Lucu bagaimana satu quasar dapat menerangi - secara harfiah dan kiasan - beberapa misteri alam semesta. Dari dua juta tahun cahaya, para astronom melihat sebuah quasar (kemungkinan sebuah galaksi dengan lubang hitam supermasif di tengahnya) yang bersinar pada kumpulan gas atau nebula di dekatnya. Hasilnya kemungkinan memamerkan filamen yang diduga menghubungkan galaksi di alam semesta kita, kata tim itu.
"Ini adalah objek yang sangat luar biasa: sangat besar, setidaknya dua kali lebih besar dari nebula yang terdeteksi sebelumnya, dan itu jauh melampaui lingkungan galaksi quasar," kata Sebastiano Cantalupo, seorang rekan postdoctoral di University of California Santa Cruz yang memimpin penelitian.

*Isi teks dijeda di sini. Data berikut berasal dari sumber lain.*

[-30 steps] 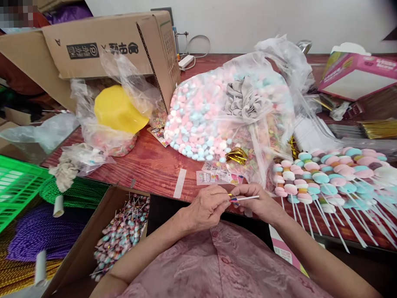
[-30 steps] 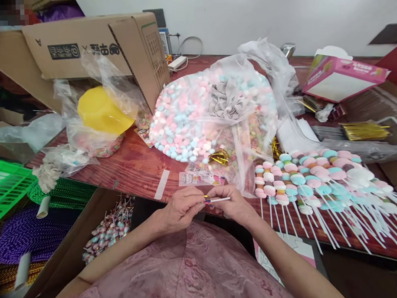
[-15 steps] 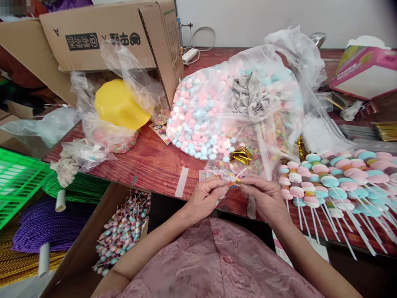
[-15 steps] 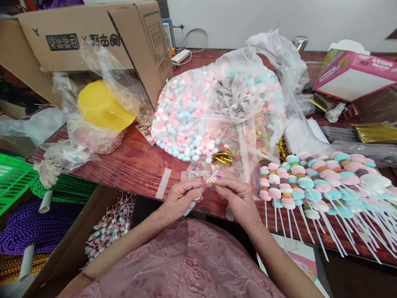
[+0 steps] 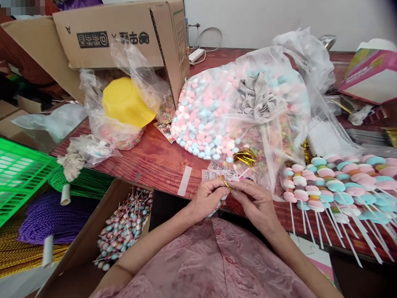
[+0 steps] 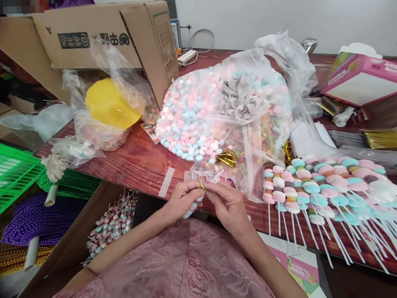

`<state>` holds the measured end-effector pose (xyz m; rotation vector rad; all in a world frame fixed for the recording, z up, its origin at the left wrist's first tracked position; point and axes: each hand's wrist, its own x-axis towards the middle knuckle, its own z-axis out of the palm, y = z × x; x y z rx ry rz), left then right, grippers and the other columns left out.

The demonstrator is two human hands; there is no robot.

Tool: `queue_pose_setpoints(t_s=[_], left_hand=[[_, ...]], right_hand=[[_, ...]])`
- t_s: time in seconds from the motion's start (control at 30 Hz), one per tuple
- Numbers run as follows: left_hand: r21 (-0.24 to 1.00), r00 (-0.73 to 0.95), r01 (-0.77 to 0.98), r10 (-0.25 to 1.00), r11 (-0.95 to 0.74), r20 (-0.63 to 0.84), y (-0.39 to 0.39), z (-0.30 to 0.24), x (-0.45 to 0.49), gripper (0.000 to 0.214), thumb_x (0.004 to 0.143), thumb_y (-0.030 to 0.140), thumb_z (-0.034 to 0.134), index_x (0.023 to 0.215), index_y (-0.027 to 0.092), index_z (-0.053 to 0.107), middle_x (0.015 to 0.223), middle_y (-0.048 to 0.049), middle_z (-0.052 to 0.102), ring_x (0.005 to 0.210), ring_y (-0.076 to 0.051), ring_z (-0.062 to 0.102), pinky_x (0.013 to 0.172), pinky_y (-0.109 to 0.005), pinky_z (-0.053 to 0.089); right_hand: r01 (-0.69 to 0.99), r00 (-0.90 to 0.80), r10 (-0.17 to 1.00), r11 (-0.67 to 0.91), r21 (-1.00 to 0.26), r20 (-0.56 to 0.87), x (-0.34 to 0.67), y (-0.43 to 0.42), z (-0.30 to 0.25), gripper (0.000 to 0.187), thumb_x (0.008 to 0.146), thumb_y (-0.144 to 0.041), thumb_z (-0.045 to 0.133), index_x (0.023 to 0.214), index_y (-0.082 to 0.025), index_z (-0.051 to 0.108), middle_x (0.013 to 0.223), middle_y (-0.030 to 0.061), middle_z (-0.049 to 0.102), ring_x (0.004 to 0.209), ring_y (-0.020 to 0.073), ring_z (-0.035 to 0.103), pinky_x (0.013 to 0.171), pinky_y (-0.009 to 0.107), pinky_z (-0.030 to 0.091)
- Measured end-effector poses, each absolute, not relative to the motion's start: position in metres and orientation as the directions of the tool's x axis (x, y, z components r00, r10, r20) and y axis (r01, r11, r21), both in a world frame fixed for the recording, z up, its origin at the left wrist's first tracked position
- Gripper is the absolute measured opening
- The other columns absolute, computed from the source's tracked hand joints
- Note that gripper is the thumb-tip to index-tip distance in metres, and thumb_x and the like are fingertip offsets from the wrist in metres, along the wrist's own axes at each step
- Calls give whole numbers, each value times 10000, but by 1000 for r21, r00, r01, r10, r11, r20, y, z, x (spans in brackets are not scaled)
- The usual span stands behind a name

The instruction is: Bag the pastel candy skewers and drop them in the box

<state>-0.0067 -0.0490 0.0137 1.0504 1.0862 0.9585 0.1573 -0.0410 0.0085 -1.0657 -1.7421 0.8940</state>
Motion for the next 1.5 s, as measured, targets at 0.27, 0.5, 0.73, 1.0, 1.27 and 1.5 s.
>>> queue_pose_setpoints(t_s=[0.27,0.5,0.73,1.0,1.27,1.5], left_hand=[[976,210,-37,957,214,-201,-53,15,-7,221,790,327,581,673,140,595,583,29,474,520,-59,406,501,-197,313],[988,196,13,969,153,-153,-53,9,-6,285,824,373,587,657,142,579,586,26,470,549,-69,398,515,-201,328],[969,206,-47,951,244,-230,-53,9,-6,375,813,463,622,620,157,527,555,38,453,490,-57,368,455,-189,279],[997,209,16,975,72,-74,-52,20,-4,325,843,389,602,624,149,589,605,13,493,570,-84,412,544,-214,350],[982,490,44,853,182,-180,-44,30,-12,260,768,332,658,601,134,648,567,9,535,528,-77,450,497,-198,349],[695,748,87,415,713,-519,-39,35,-21,134,564,255,757,595,133,711,525,-24,636,406,-108,532,366,-199,383]], right_hand=[[293,-233,932,338,-894,276,157,-39,10,195,841,-184,611,921,-255,774,815,25,758,727,168,666,705,317,527],[340,-251,928,350,-873,274,159,-41,4,241,845,-171,578,965,-259,768,803,21,760,695,163,660,681,317,528],[339,-137,927,375,-863,349,155,-53,3,235,848,-186,627,1056,-250,713,745,0,700,646,153,615,655,308,515],[-106,12,997,-77,-991,-79,151,-65,-6,155,741,-315,756,746,-208,645,639,-18,597,578,126,510,556,264,429],[-25,-548,819,-219,-975,-170,179,-42,10,311,758,-445,726,675,-192,564,561,-43,485,521,101,405,504,243,336],[213,-748,410,893,-396,521,193,-54,39,266,894,-56,385,942,-182,615,776,61,627,727,178,553,657,308,458]])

Temuan yang diterangi oleh quasar UM287 dapat mengungkapkan lebih banyak tentang bagaimana galaksi terhubung dengan sisa "jaringan kosmik" materi, kata para astronom. Sementara filamen ini diprediksi dalam simulasi kosmologis, ini adalah pertama kalinya mereka terlihat di teleskop.

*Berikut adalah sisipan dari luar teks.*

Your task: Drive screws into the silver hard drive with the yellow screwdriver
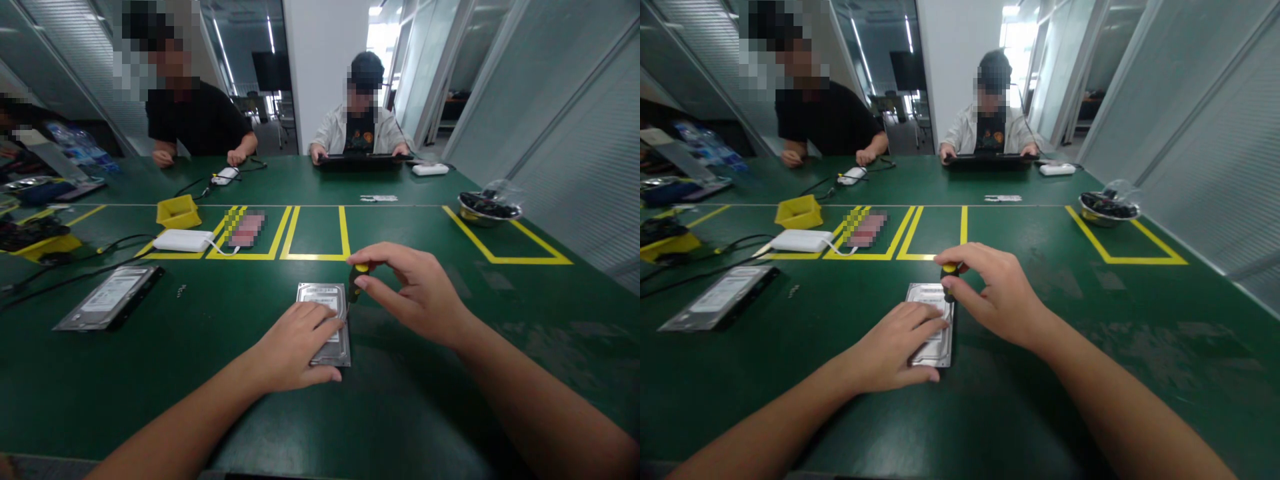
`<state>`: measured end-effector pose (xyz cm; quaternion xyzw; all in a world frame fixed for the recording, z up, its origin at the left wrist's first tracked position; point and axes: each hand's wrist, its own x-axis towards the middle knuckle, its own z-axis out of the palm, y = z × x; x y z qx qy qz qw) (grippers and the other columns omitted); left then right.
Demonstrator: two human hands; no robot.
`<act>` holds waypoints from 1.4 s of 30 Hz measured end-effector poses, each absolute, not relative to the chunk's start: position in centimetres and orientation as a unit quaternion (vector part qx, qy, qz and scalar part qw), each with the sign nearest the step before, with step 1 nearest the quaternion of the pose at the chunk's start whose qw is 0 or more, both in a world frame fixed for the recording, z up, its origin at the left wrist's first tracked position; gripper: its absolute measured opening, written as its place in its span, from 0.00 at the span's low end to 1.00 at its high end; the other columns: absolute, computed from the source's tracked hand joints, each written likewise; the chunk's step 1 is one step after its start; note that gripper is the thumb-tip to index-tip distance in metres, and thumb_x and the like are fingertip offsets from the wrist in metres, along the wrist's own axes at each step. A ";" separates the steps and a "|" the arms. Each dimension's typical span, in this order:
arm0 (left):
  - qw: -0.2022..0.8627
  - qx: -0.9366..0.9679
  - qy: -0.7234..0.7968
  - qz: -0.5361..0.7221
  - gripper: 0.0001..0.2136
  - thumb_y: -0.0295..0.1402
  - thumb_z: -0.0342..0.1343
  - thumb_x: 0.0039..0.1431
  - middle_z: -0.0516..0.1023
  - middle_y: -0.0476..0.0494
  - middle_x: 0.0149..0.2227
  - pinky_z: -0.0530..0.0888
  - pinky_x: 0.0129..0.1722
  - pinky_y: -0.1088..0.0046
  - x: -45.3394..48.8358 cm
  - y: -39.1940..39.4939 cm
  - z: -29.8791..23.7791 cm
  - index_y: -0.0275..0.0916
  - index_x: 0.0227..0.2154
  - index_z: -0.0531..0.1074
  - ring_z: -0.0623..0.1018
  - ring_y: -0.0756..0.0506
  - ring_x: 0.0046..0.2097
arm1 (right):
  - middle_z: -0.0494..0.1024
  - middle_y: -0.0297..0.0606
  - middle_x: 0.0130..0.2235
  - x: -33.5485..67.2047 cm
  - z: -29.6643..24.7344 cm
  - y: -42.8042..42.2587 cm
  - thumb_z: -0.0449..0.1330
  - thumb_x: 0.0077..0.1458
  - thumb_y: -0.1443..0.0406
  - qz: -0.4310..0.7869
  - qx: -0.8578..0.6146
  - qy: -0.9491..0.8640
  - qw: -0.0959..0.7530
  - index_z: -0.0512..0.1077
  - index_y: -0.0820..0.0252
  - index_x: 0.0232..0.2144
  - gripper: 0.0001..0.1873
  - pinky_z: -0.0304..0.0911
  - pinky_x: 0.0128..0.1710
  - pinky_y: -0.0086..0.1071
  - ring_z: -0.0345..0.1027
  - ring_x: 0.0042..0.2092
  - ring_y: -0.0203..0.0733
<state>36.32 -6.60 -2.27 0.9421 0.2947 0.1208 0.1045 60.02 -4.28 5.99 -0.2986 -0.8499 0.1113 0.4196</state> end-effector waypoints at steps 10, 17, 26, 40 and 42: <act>0.108 0.942 0.293 0.125 0.34 0.57 0.56 0.56 0.70 0.34 0.55 0.66 0.54 0.52 36.3 -6.6 -2.2 0.38 0.58 0.64 0.69 0.33 0.54 | 0.77 0.39 0.44 59.9 6.0 -4.2 0.57 0.59 0.72 0.111 -0.276 -0.854 0.426 0.72 0.61 0.44 0.11 0.68 0.47 0.33 0.71 0.46 0.39; 0.106 0.942 0.294 0.125 0.34 0.56 0.57 0.56 0.69 0.35 0.55 0.66 0.55 0.52 36.2 -6.6 -2.2 0.38 0.58 0.64 0.69 0.34 0.55 | 0.76 0.37 0.41 59.8 6.2 -4.2 0.59 0.59 0.70 0.101 -0.270 -0.857 0.426 0.72 0.59 0.39 0.05 0.66 0.45 0.34 0.70 0.44 0.39; 0.107 0.942 0.292 0.126 0.33 0.56 0.56 0.56 0.70 0.35 0.55 0.66 0.54 0.52 36.3 -6.6 -2.1 0.38 0.57 0.64 0.69 0.34 0.54 | 0.76 0.37 0.40 59.7 6.3 -4.2 0.61 0.59 0.69 0.097 -0.267 -0.860 0.425 0.72 0.59 0.38 0.04 0.65 0.44 0.33 0.69 0.43 0.38; 0.105 0.942 0.294 0.127 0.33 0.56 0.57 0.56 0.69 0.35 0.55 0.66 0.55 0.52 36.3 -6.6 -2.0 0.38 0.57 0.65 0.69 0.34 0.55 | 0.75 0.37 0.39 59.8 6.2 -4.1 0.62 0.59 0.68 0.099 -0.267 -0.858 0.427 0.72 0.59 0.38 0.04 0.65 0.43 0.33 0.69 0.42 0.38; 0.105 0.942 0.294 0.125 0.33 0.56 0.57 0.56 0.69 0.35 0.55 0.66 0.55 0.52 36.3 -6.6 -2.0 0.38 0.57 0.65 0.69 0.34 0.55 | 0.75 0.37 0.40 59.8 6.2 -4.2 0.62 0.59 0.67 0.104 -0.266 -0.859 0.425 0.72 0.59 0.39 0.05 0.66 0.43 0.33 0.69 0.43 0.38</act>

"Gravitasi menyebabkan materi biasa mengikuti distribusi materi gelap, sehingga filamen gas terionisasi diharapkan melacak pola yang mirip dengan yang terlihat dalam simulasi materi gelap," kata UCSC.
Para astronom menambahkan bahwa beruntung bahwa quasar bersinar ke arah yang benar untuk menyinari gas, bertindak sebagai semacam "senter kosmik" yang dapat menunjukkan kepada kita lebih banyak hal yang mendasarinya. UM287 membuat gas menyala dengan cara yang sama seperti bola lampu neon berperilaku di Bumi, tim menambahkan.

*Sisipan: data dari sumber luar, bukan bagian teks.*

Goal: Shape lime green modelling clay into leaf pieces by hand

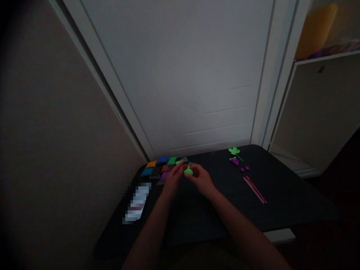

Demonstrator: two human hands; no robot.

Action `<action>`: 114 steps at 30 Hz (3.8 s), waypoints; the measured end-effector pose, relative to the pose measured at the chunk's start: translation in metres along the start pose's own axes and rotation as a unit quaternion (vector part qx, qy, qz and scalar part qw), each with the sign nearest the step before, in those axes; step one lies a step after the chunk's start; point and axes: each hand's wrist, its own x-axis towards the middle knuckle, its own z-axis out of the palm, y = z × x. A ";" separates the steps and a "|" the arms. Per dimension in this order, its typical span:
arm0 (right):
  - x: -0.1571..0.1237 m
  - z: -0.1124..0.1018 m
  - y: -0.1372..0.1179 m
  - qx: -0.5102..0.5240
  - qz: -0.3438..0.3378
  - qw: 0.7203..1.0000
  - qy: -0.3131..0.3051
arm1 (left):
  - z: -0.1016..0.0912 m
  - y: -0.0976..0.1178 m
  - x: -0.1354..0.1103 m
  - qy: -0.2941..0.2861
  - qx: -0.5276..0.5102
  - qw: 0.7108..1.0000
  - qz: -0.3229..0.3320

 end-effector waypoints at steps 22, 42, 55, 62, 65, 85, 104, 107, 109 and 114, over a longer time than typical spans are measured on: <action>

“Quasar ini menyinari gas difus pada skala jauh di atas apa pun yang pernah kita lihat sebelumnya, memberi kita gambar pertama gas tambahan antar galaksi,” kata J. Xavier Prochaska, rekan penulis dan profesor astronomi dan astrofisika di UC Santa Cruz. "Ini memberikan wawasan yang luar biasa ke dalam struktur keseluruhan alam semesta kita."
Temuan itu dibuat menggunakan teleskop Keck I 10 meter di Observatorium W. M. Keck di Hawaii. Anda dapat memeriksa rincian lebih lanjut tentang penemuan di situs web Observatorium Keck atau pada siaran pers ini dari Institut Max Planck untuk Astronomi di Heidelberg, Jerman.
Penelitian ini diterbitkan dalam Nature edisi 19 Januari dan tersedia dalam versi pracetak di Arxiv.